It feels like it's only been five weeks, or even just five days, instead of the five years that have actually passed since we were last together. She has never ceased to feel real to me. I can conjure her up in my mind in half the time it takes to say her name and it is completely effortless to do so, just like breathing.
If I just close my eyes, I can take myself back to that summer, to the sweltering, humid days that sometimes seemed to stretch on forever, and the cool, breezy nights that never lasted long enough. I see her standing in front of me, her dress billowing out in the wind, clinging to her body as she looks at me with that easy smile, the one that turned my legs to jelly and tied my tongue in knots whenever she threw it in my direction. I hear her voice, whispering, teasing, in my ear, her throaty laugh echoing in my mind long after her amusement has passed. I smell the perfume lingering on her skin, clean and light, a perfect mix of cotton and lilies and sunshine. I feel her thick blonde hair wrapped around my fingers as our heads lean in, foreheads barely brushing. I taste her lips, sweet and soft and slightly swollen with salt from the sea.

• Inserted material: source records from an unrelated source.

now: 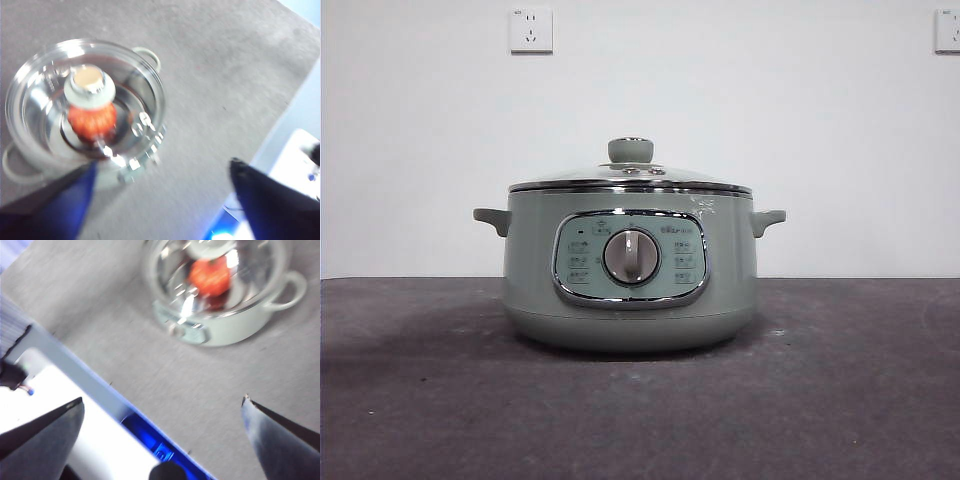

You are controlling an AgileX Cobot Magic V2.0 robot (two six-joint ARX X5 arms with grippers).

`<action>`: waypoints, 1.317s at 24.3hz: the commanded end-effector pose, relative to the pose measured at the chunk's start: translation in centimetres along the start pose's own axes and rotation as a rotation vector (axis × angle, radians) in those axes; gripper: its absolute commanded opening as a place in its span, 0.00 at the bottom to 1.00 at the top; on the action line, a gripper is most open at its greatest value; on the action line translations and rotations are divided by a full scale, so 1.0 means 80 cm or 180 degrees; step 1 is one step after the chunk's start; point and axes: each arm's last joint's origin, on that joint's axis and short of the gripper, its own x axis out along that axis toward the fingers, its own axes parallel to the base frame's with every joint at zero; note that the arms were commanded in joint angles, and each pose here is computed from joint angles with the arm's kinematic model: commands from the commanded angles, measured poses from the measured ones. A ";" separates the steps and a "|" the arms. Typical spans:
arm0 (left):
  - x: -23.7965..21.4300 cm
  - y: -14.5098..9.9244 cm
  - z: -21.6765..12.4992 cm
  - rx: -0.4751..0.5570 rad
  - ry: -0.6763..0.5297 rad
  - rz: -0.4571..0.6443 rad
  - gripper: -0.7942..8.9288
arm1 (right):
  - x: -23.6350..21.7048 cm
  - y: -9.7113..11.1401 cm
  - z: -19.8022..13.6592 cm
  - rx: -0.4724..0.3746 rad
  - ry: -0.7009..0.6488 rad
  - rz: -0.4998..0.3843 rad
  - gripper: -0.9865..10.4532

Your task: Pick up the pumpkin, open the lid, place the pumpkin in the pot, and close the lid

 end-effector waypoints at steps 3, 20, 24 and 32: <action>-0.021 -0.011 -0.014 0.0072 0.0064 -0.0025 0.07 | 0.013 -0.002 0.005 -0.0114 0.0158 0.0012 0.10; -0.027 -0.013 -0.018 0.0086 0.0093 0.0001 0.08 | 0.017 -0.003 0.010 -0.0057 0.0106 -0.0002 0.09; -0.027 -0.013 -0.018 0.0086 0.0093 0.0000 0.08 | 0.017 -0.003 0.010 -0.0057 0.0106 -0.0002 0.09; -0.027 -0.013 -0.018 0.0086 0.0093 0.0001 0.08 | 0.017 -0.003 0.010 -0.0057 0.0106 -0.0002 0.09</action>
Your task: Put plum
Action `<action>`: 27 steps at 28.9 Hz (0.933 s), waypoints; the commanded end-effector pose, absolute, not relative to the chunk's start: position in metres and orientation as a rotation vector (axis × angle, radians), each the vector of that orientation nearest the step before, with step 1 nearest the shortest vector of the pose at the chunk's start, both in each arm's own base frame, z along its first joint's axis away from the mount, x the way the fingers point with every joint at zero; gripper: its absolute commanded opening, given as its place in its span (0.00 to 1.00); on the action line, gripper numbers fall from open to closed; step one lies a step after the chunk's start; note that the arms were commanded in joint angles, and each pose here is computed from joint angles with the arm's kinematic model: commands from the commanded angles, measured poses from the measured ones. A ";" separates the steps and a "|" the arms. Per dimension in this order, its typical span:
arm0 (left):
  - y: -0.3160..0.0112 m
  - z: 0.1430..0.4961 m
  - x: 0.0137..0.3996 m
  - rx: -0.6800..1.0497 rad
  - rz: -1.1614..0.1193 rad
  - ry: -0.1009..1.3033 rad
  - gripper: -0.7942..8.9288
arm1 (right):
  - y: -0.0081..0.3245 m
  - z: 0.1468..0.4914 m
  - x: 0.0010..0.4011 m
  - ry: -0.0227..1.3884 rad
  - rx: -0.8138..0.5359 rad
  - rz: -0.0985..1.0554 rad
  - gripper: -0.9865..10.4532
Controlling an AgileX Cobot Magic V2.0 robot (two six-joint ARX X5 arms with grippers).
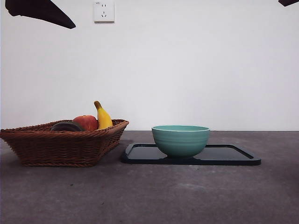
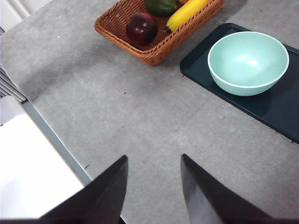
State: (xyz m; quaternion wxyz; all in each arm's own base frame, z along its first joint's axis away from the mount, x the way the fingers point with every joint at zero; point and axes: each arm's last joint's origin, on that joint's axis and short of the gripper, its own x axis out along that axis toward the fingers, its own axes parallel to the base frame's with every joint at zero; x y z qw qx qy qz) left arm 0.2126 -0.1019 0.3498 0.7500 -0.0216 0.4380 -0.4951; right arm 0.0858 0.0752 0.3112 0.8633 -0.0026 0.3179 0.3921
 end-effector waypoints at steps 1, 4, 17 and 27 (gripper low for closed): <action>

This is the Daisy I meet in my dreams, the Daisy as I knew her in the summer of 1917. This is the Daisy that I remember, the Daisy I am still in love with. I reach for her in my mind every night when I go out to the yard and stare at the dock, watching her light. I stand there for hours, surrounded by the night sky, and I look up at the stars and I wonder if she is outside in her own yard just across the bay, and in those moments it is as if we are still connected somehow. I often half expect to find her standing next to me when I look away from the sky and to the space beside me. Of course, she is never there; I only ever see empty grass and a dirt path unmarked by a second pair of footsteps.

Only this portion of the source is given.